David B. Sandalow, a former assistant secretary of state for oceans, environment, and science, will join the Brookings Institution September 22 as a guest scholar in the Foreign Policy Studies program. While at Brookings, Sandalow will research and write about conservation and global environment issues.
“I’m very pleased that David has chosen to join Brookings,” said James B. Steinberg, vice president and director of Foreign Policy Studies. “He’s been a leader on such challenging topics as global warming, biotechnology, marine conservation, and the role of sustainable development in foreign policy and will be a great addition to our program.”

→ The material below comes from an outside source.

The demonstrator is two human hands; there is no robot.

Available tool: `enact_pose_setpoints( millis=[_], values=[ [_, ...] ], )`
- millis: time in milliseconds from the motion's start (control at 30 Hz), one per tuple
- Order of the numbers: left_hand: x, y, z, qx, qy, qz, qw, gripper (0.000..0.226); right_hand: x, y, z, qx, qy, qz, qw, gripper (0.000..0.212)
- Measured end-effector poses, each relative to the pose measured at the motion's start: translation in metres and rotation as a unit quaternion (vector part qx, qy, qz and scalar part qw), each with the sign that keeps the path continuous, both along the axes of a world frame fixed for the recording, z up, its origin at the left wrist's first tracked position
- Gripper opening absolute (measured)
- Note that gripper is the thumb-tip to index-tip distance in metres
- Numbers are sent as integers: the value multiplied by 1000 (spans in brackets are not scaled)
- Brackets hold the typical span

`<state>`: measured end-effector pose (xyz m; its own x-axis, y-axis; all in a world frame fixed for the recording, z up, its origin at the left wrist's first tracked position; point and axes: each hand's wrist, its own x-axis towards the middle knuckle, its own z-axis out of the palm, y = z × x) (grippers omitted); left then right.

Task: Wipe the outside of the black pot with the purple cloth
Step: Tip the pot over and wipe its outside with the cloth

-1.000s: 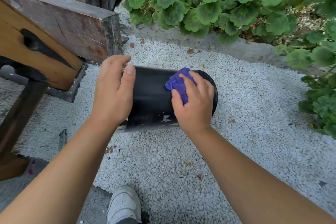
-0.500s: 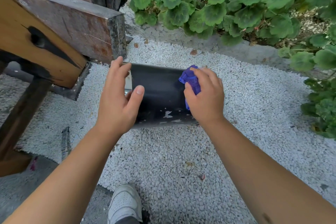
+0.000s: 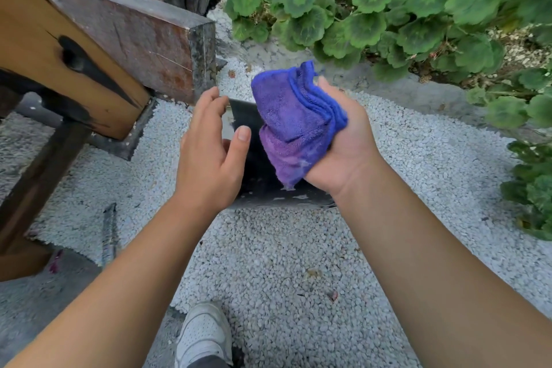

Sandalow is currently executive vice president of World Wildlife Fund (WWF), where he helps manage field-based conservation, advocacy, and research programs around the world. Prior to joining WWF, Sandalow served as assistant secretary of state for oceans, environment, and science in the Clinton administration, where he helped shape and implement U.S. diplomacy on a wide range of environment, science, and technology topics, including global warming, biotechnology, and the environmental standards of export credit agencies.
Before joining the State Department, Sandalow served jointly as senior director for environmental affairs at the National Security Council and associate director for the global environment at the White House Council on Environmental Quality. In those roles, he helped advise the president and vice president on global environment issues.
Sandalow has been a member of the Sustainable Development Roundtable at the Organization for Economic Cooperation and Development (OECD) in Paris, France, a member of the American Bar Association (ABA) Standing Committee on Environmental Law, and co-chair of the ABA’s Annual Conference on Environmental Law. He has been a volunteer election observer in the Philippines and instructor on election observing in Nepal.
Sandalow was a Stimson Fellow at Yale University. Earlier this year, he delivered the commencement address at the University of Michigan School of Natural Resources and the Environment. He received his J.D. from the University of Michigan Law School in 1982 and a B.A. in Philosophy from Yale College in 1978.